U.S. Secretary of State Condoleezza Rice meets with selected Arab Foreign Ministers at a hotel in the Red Sea resort of Sharm el-Sheik

The United States won no specific new promises of Arab help for struggling Iraq after a gathering Tuesday of several nations listed as recipients of an expanded aid and weapons package for friendly states in the region.

Iraq's Arab neighbors repeated a general pledge to promote stability in Iraq, torn by more than four years of war and bitter sectarian divisions that have killed thousands and driven far more from their homes.

"I think we know what the obligations of the neighbors are," Secretary of State Condoleezza Rice said, adding that Egypt and other U.S. allies are working to meet past promises of relief of Iraq's heavy international debt, additional foreign aid and help tamping down violence inside Iraq.

Rice and Defense Secretary Robert Gates are making a rare joint show of diplomatic force during two days of meetings with Arab allies — part of an 11th-hour effort to rally diplomatic and practical help for the U.S.-backed Shiite-led government in Baghdad.
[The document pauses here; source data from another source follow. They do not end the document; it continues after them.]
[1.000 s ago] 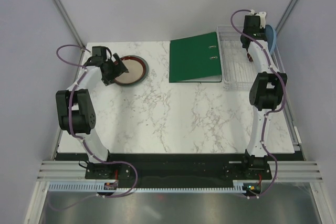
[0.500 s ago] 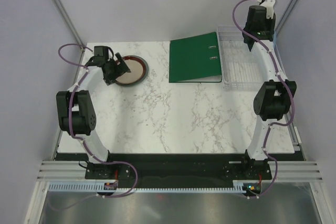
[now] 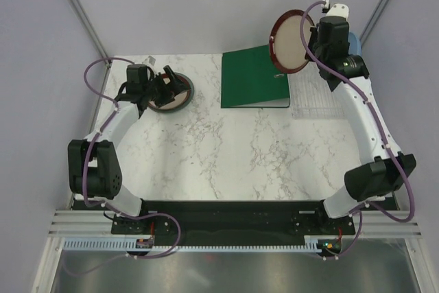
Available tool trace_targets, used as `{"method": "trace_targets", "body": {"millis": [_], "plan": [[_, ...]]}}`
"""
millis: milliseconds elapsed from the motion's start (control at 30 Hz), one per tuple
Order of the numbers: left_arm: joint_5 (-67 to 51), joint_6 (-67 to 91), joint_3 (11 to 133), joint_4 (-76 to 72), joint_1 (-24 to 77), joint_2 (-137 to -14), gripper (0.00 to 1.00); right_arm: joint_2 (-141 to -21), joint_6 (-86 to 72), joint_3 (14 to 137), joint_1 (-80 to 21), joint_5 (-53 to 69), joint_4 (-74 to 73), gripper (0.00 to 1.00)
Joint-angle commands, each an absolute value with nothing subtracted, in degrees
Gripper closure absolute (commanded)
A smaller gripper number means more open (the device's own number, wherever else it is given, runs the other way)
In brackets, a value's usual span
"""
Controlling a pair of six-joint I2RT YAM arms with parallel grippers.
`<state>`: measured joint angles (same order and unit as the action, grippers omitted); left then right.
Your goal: Unload the plates from the dish rack
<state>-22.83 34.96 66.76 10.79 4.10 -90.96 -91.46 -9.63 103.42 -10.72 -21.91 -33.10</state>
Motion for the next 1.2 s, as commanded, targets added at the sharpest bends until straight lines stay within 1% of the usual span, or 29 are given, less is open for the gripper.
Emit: {"method": "trace_targets", "body": {"millis": [0, 100, 267, 333, 433, 933, 1167], "plan": [[-27.0, 38.9, 63.2, 1.9, 4.8, -86.7, 0.0, -83.3, -21.9, 99.7, -10.7, -5.1, -28.1, 1.0], [-28.6, 41.5, 59.5, -3.0, 5.2, -85.1, 0.0, -80.9, -25.1, 96.4, -11.1, 1.6, -26.7, 1.0], [-32.2, 47.5, 55.1, -15.5, 6.2, -85.1, 0.0, -78.0, -29.6, 92.2, -11.4, 8.7, -23.0, 1.0], [-33.4, 48.8, 54.8, -19.1, 7.4, -85.6, 0.0, -77.0, -31.6, 90.4, -11.8, 11.4, -21.7, 1.0], [-33.0, 48.6, 56.0, -19.9, 9.7, -85.9, 0.0, -75.5, -33.5, 87.7, -12.7, 13.1, -20.0, 1.0], [-30.3, 49.7, 59.5, -23.5, 17.7, -88.7, 0.0, -74.8, -35.2, 82.4, -17.7, 14.0, -17.6, 1.0], [-27.9, 49.1, 59.1, -22.5, 18.1, -84.9, 0.0, -74.2, -34.8, 80.9, -18.2, 11.6, -17.3, 1.0]]}}
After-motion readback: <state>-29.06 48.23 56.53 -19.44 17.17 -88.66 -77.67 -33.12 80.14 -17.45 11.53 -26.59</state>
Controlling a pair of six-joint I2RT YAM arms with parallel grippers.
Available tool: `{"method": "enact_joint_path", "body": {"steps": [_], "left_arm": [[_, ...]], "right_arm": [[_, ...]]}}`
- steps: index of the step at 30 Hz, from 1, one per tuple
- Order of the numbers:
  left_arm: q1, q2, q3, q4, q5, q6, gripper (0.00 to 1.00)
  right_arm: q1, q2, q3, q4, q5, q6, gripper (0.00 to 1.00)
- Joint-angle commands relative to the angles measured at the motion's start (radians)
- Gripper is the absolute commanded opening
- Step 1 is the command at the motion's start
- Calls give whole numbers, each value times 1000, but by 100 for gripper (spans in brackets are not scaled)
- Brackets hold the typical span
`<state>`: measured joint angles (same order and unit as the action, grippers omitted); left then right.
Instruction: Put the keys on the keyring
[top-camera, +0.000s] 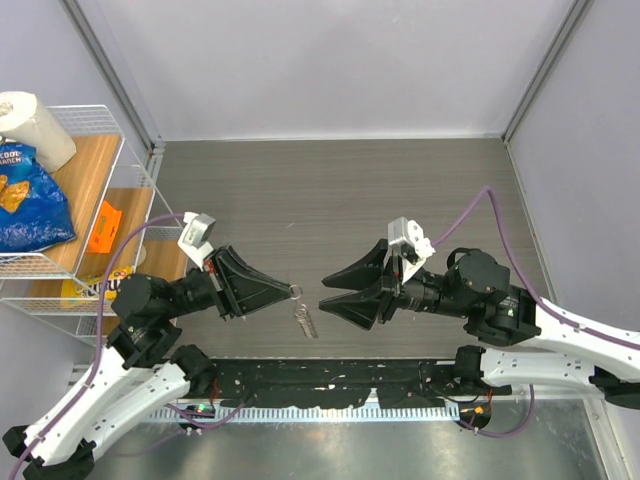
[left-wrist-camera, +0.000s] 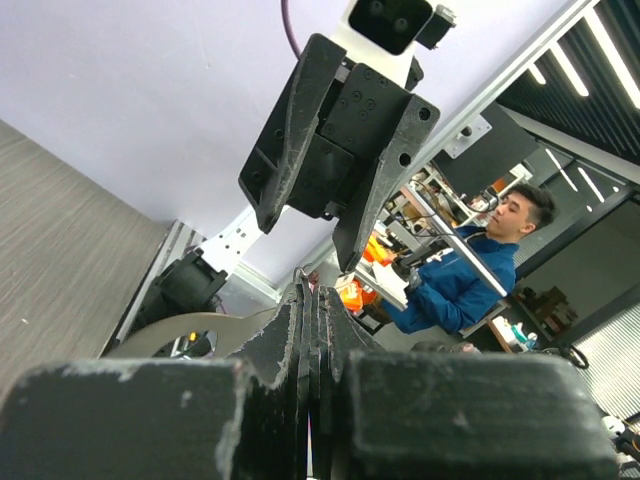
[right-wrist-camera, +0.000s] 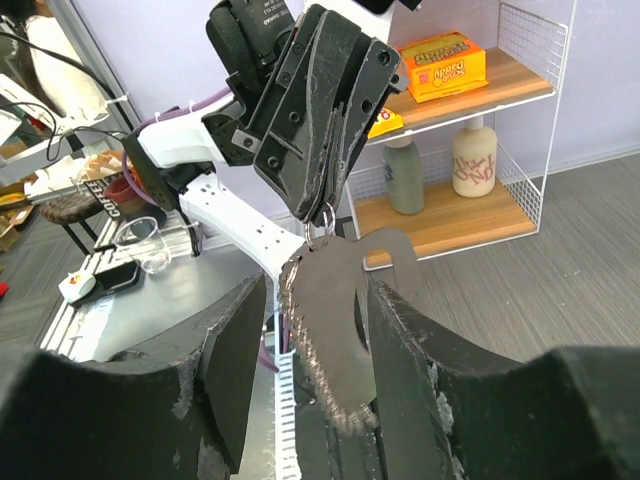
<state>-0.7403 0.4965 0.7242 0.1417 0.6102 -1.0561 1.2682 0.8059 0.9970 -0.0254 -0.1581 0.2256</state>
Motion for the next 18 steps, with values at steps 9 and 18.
{"method": "enact_joint_path", "body": {"steps": [9,18], "left_arm": [[-2,16,18,157,51,-76,0],[-2,10,21,159,54,-74,0]], "right_arm": [[-1,52,83,125,-37,40,49],[-1,101,111,136,-78,64,44]]}}
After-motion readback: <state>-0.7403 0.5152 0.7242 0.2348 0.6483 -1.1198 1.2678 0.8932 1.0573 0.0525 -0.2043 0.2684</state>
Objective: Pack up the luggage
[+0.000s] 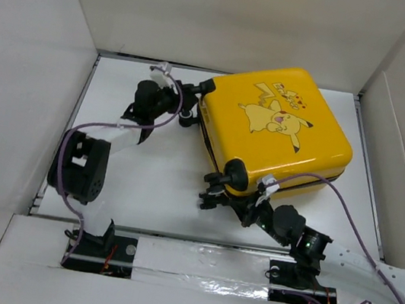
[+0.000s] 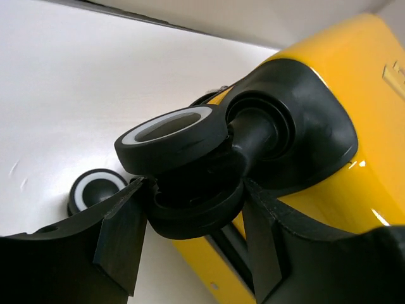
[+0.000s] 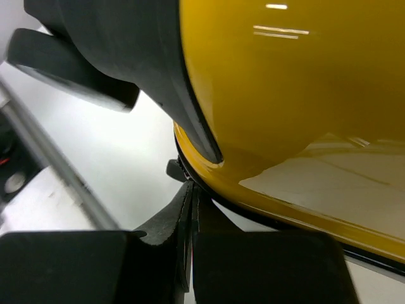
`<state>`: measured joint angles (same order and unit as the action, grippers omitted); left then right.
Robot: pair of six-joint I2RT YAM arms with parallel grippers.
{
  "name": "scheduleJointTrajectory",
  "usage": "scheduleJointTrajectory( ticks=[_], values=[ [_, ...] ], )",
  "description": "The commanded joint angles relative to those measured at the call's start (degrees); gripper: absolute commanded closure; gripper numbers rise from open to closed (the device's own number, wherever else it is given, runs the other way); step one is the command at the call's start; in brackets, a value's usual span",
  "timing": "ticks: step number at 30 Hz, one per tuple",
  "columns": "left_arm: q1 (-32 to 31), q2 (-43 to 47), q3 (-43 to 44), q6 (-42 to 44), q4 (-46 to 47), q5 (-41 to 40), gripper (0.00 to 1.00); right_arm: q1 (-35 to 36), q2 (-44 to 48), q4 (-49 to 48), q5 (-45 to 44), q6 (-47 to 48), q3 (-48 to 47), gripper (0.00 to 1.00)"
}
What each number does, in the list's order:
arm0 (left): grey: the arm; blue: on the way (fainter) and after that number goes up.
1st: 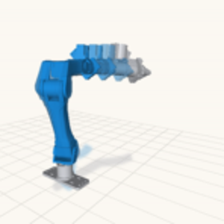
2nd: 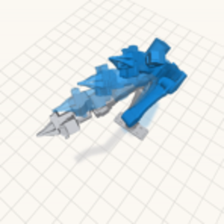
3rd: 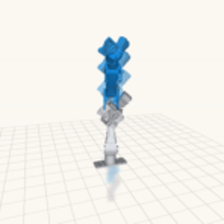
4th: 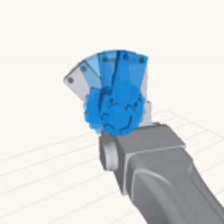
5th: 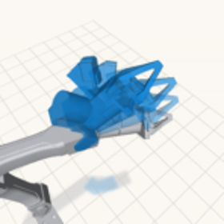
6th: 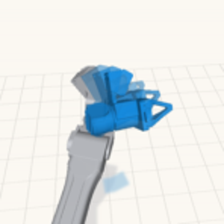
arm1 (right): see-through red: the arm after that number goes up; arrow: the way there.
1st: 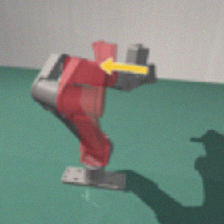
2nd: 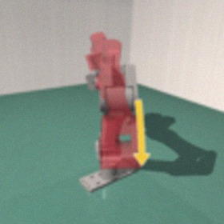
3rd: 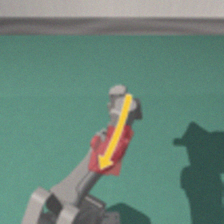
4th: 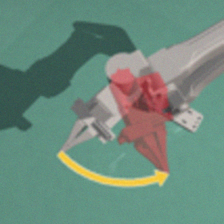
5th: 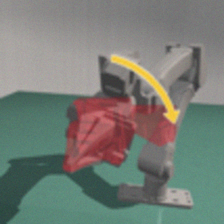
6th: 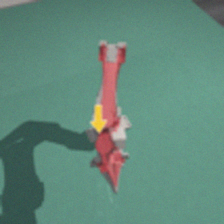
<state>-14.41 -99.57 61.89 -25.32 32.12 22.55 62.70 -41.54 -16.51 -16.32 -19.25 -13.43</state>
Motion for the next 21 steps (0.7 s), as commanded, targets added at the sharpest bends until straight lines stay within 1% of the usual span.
scheduleJointTrajectory(
  ticks=[1,2,3,4,5,6,7,8,9,10,11,12,13,14,15,16,17,18,19,20,21],
  values=[
    [1.0,12.3,-13.7,-10.4,16.3,-11.1,1.0,-2.6,3.8,0.8,3.0,1.3,-3.5,1.0],
    [0.0,14.6,-19.6,-10.1,17.1,-14.9,1.0,-3.3,4.5,1.7,3.1,2.1,-3.7,1.0],
    [0.0,19.3,-22.0,-9.7,16.6,-16.6,1.0,-4.2,5.9,2.7,3.4,2.5,-4.1,1.0],
    [0.0,21.4,-24.4,-10.6,16.6,-18.1,1.0,-6.2,6.6,3.6,3.7,3.1,-4.8,1.0],
    [0.0,23.9,-30.0,-11.7,17.2,-19.5,1.0,-7.6,7.1,4.8,4.1,4.4,-5.2,1.0],
    [0.0,28.6,-32.6,-12.6,18.1,-19.6,1.0,-9.2,7.6,5.0,5.0,5.2,-5.6,1.0],
    [0.0,30.9,-35.1,-13.9,18.2,-19.6,1.0,-13.2,7.9,5.2,7.3,6.1,-7.2,1.0],
    [-0.8,33.3,-40.4,-16.1,18.5,-19.0,1.0,-15.5,7.4,5.3,8.9,7.9,-8.4,1.0],
    [-2.3,38.2,-42.4,-16.6,17.7,-18.9,1.0,-17.9,6.7,5.2,10.8,8.7,-9.4,1.0],
    [-3.7,40.5,-44.4,-16.8,16.7,-19.3,1.0,-20.6,3.8,4.1,15.6,9.7,-10.7,1.0],
    [-5.3,43.0,-47.3,-15.9,15.4,-20.1,1.0,-25.7,1.7,3.3,18.8,10.7,-13.5,1.0],
    [-9.1,47.5,-48.2,-15.6,11.9,-20.9,1.0,-28.0,-0.8,2.5,21.6,10.8,-14.9,1.0],
    [-11.1,49.1,-49.1,-15.6,10.7,-21.7,1.0,-29.9,-3.2,1.9,26.9,10.8,-16.3,1.0],
    [-13.2,50.7,-50.4,-15.6,9.6,-23.5,1.0,-31.0,-7.6,-0.4,28.8,10.8,-17.2,1.0],
    [-14.9,52.9,-50.7,-15.7,8.1,-24.4,1.0,-31.0,-9.2,-2.4,29.8,9.0,-17.0,1.0],
    [-18.6,53.3,-51.2,-15.8,8.0,-25.1,1.0,-29.4,-10.1,-5.0,29.9,7.5,-15.6,1.0],
    [-20.3,53.5,-51.4,-15.9,7.7,-26.1,1.0,-27.5,-10.6,-10.5,29.1,4.2,-13.7,1.0],
    [-21.9,53.3,-51.3,-16.2,7.5,-26.6,1.0,-22.1,-10.3,-12.6,27.3,2.4,-9.0,1.0],
    [-24.8,52.9,-51.3,-16.4,8.5,-27.0,1.0,-18.7,-9.9,-14.9,21.1,0.3,-6.1,1.0],
    [-26.0,52.2,-50.7,-16.3,9.1,-27.7,1.0,-15.1,-9.5,-20.1,18.0,-1.8,-3.1,1.0],
    [-27.2,50.5,-49.9,-16.0,9.4,-27.8,1.0,-8.4,-9.4,-22.1,14.6,-4.9,1.5,1.0]
  ],
)
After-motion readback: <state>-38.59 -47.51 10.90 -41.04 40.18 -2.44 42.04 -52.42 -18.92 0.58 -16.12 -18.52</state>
The tour also opens talks on a proposed U.S. arms package for Arab states worth more than $20 billion.

But at a press conference with her Egyptian host, Rice pointed to no fresh commitments from the Arabs. A statement issued following a nine-nation meeting promised only "to continue to support Iraq and expand their financial and political support," and restated a general commitment to blocking would-be terrorists and financing that supports them from entering Iraq.

The Cabinet secretaries are also trying to solidify what the U.S. sees as a bulwark of generally moderate Arab states against an increasingly ambitious and unpredictable Iran.

Unity against Iran is not a hard sell. But Washington has had far less success in rallying Arab help for Iraq that goes much beyond words.

Arab money and diplomatic support has lagged behind Europe's, and some of Iraq's neighbors quietly tolerate, or may secretly support, attacks inside Iraq. Some of the violence targets U.S. forces and some of it Shiite militias and neighborhoods.

For their part, Arab countries may be worried that escalating opposition in the U.S. to the war in Iraq may signal a declining commitment to security in the region.